- Brief: Output, please, exactly those lines of the listing that come before the line with "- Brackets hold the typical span", along with that line itself.

- Information supplied:
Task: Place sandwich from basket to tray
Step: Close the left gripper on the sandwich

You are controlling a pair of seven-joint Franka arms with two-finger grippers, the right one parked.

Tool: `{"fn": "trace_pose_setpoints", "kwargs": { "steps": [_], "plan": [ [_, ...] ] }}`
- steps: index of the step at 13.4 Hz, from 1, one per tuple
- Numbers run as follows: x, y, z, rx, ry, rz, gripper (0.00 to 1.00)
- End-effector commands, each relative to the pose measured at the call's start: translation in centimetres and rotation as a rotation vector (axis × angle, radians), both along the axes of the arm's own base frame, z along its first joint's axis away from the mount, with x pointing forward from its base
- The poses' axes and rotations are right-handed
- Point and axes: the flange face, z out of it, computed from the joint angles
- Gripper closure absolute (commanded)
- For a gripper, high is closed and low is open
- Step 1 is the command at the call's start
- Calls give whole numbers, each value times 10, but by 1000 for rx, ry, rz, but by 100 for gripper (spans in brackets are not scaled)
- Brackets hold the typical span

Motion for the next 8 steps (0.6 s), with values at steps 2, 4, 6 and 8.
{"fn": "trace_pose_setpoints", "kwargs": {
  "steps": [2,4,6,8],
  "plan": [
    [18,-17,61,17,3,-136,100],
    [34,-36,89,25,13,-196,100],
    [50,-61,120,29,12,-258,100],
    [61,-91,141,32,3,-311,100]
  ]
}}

- Solution for this task:
Task: Place sandwich from basket to tray
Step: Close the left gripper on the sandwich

You are controlling a pair of seven-joint Franka arms with two-finger grippers, the right one parked.

Tool: `{"fn": "trace_pose_setpoints", "kwargs": { "steps": [_], "plan": [ [_, ...] ] }}`
- steps: index of the step at 13.4 Hz, from 1, one per tuple
- Numbers run as follows: x, y, z, rx, ry, rz, gripper (0.00 to 1.00)
- End-effector commands, each relative to the pose measured at the call's start: translation in centimetres and rotation as a rotation vector (axis × angle, radians), both along the axes of the arm's own base frame, z along its first joint's axis away from the mount, with x pointing forward from its base
- The poses' axes and rotations are right-handed
- Point and axes: the flange face, z out of it, computed from the joint angles
- Gripper closure absolute (commanded)
- For a gripper, high is closed and low is open
- Step 1 is the command at the call's start
- Calls give whole numbers, each value times 10, but by 1000 for rx, ry, rz, but by 100 for gripper (spans in brackets are not scaled)
- Brackets hold the typical span

The exercise calls for nothing more.